_EXERCISE DIRECTIONS_:
First find the line with "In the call" in the entries below, then set down exactly every line through the line with "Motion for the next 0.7", that line included.

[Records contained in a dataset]

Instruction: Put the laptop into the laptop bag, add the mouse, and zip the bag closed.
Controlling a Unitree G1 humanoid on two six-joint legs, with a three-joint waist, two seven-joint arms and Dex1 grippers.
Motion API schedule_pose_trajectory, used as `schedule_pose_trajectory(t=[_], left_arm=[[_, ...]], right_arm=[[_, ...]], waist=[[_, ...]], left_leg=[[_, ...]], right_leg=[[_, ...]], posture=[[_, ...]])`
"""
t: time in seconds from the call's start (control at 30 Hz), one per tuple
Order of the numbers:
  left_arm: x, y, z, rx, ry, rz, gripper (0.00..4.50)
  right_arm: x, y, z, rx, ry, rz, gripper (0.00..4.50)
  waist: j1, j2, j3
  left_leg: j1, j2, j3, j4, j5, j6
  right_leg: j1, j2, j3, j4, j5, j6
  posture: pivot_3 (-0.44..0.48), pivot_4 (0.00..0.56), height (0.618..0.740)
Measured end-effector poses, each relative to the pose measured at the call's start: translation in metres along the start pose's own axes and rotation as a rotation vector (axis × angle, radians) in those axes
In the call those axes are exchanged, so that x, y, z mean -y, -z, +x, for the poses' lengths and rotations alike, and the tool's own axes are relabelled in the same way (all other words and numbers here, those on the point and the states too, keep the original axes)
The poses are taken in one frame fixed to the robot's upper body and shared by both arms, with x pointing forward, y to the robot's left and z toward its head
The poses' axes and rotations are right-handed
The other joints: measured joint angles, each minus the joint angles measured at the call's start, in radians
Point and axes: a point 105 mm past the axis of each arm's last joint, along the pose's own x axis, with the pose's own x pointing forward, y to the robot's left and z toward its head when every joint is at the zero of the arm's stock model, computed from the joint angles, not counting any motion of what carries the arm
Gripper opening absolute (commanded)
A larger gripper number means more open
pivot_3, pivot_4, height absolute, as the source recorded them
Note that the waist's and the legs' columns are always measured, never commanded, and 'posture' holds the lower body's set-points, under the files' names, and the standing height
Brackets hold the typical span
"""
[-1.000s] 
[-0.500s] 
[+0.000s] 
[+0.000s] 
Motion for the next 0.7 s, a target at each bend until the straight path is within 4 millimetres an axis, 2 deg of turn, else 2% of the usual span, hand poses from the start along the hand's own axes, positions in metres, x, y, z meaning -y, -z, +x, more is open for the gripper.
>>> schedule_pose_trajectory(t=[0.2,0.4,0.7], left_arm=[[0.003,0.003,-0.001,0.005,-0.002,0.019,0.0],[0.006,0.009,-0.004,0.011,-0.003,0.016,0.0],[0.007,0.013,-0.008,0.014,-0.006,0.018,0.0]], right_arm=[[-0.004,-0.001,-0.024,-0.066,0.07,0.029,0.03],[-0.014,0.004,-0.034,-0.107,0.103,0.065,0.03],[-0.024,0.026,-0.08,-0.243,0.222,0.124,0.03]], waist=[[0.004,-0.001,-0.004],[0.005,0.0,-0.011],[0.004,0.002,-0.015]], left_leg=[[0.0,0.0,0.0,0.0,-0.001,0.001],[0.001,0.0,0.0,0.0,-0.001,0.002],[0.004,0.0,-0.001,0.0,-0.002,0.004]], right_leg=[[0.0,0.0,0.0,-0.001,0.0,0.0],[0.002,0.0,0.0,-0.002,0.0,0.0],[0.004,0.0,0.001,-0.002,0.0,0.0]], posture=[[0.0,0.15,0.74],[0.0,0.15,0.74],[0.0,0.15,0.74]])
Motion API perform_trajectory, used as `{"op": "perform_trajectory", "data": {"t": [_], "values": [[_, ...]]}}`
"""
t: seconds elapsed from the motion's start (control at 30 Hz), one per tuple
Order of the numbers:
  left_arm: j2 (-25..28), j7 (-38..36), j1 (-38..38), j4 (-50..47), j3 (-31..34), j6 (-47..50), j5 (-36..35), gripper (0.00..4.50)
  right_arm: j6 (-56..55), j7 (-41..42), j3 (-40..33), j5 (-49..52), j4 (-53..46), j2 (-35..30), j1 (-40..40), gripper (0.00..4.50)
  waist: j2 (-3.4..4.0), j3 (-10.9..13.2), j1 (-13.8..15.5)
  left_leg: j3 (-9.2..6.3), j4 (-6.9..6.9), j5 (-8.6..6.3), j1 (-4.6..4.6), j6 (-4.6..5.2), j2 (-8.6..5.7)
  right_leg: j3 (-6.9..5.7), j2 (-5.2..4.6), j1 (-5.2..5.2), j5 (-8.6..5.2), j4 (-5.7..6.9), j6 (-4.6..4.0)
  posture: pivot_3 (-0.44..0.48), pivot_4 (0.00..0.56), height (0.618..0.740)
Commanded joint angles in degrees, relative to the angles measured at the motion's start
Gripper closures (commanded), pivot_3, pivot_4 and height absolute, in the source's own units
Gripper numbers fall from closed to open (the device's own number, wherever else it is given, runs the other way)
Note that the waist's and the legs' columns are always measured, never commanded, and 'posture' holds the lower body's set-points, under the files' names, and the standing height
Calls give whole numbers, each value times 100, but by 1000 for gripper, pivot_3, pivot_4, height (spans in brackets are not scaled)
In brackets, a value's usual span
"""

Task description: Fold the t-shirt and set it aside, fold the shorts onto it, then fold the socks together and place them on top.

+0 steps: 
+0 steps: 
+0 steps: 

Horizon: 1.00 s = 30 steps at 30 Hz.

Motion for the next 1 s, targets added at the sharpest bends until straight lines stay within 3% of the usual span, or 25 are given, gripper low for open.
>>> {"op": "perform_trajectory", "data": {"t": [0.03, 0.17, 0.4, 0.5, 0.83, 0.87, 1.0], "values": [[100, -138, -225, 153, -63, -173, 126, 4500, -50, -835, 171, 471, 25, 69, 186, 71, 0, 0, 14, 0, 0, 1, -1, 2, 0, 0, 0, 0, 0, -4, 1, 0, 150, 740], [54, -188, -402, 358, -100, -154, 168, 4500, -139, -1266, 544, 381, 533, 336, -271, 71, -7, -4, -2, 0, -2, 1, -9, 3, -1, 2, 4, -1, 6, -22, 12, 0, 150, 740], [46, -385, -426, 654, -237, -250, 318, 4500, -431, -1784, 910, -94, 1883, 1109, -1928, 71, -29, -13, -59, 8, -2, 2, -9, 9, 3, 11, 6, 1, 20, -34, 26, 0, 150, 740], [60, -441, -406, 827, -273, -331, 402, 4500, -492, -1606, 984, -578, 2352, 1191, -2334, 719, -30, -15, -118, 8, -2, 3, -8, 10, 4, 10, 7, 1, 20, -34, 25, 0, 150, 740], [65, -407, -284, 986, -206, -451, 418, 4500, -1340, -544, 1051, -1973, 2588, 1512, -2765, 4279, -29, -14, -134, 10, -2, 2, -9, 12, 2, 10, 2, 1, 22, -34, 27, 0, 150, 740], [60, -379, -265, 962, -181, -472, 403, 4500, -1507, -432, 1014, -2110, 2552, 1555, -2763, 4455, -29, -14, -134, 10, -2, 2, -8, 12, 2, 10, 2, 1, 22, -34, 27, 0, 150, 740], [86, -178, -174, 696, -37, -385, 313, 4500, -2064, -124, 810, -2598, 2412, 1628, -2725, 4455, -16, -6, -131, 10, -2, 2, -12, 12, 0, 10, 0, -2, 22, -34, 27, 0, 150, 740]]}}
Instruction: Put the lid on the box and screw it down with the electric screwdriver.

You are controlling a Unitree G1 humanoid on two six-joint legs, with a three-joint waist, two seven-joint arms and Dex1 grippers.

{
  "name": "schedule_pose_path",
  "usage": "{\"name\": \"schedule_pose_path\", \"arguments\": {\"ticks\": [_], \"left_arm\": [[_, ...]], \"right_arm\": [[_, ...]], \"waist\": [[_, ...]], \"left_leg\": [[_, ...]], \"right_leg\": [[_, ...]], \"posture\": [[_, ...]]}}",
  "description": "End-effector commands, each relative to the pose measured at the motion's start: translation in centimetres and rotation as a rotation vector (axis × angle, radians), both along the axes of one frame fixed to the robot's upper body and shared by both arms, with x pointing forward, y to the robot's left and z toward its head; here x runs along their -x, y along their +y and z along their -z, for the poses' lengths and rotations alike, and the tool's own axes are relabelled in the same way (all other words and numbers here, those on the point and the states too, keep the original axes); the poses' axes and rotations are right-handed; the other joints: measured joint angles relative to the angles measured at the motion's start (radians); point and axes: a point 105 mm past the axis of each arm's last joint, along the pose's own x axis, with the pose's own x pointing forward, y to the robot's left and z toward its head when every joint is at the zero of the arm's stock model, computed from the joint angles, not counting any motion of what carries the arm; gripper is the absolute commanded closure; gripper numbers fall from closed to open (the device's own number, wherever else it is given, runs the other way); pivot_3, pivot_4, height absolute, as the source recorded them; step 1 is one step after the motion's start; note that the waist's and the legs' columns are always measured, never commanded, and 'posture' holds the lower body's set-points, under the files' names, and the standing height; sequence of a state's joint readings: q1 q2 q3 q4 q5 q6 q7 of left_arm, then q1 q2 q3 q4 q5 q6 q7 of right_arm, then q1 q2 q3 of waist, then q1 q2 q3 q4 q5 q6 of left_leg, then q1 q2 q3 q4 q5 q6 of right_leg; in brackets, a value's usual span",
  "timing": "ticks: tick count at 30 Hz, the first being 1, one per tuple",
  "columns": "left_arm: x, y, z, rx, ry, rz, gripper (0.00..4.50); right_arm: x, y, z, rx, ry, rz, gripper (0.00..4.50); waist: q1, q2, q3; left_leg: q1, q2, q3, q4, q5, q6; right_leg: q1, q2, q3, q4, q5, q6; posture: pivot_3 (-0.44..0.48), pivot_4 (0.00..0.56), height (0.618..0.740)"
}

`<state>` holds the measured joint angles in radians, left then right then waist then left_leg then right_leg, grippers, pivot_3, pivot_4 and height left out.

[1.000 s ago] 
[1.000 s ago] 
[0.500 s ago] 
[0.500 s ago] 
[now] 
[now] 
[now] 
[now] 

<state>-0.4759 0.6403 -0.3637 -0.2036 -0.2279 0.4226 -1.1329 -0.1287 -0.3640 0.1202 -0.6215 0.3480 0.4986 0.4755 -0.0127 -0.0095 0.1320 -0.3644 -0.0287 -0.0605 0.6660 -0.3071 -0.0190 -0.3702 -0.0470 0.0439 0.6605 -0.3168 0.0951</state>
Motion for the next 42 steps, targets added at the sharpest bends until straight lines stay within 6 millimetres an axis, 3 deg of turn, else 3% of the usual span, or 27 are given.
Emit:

_ANSWER_:
In the call those axes are exchanged, so that x, y, z mean -y, -z, +x, for the poses' lengths and rotations alike, and the tool's own axes are relabelled in the same way (all other words and numbers here, those on the point and the states too, keep the original axes)
The poses are taken in one frame fixed to the robot's upper body and shared by both arms, with x pointing forward, y to the robot's left and z toward its head
The poses' axes and rotations are right-handed
The other joints: measured joint angles, each minus the joint angles measured at the call's start, in radians
Point and axes: a point 105 mm past the axis of each arm's last joint, along the pose's own x axis, with the pose's own x pointing forward, y to the robot's left and z toward its head when every joint is at the zero of the arm's stock model, computed from the joint angles, not counting any motion of what carries the arm
Gripper opening absolute (commanded)
A larger gripper number means more open
pivot_3, pivot_4, height absolute, as the source recorded them
Note that the waist's and the legs' columns are always measured, never commanded, and 'posture' holds the lower body's set-points, under the files' names, and the standing height
Brackets hold the typical span
"""
[-1.000s] 
[-0.500s] 
[+0.000s] 
[+0.000s] 
Motion for the next 0.7 s, a target at each bend until the straight path is within 4 millimetres an axis, 2 deg of turn, else 2% of the usual span, hand poses from the start along the hand's own axes, positions in metres, x, y, z meaning -y, -z, +x, more is open for the gripper.

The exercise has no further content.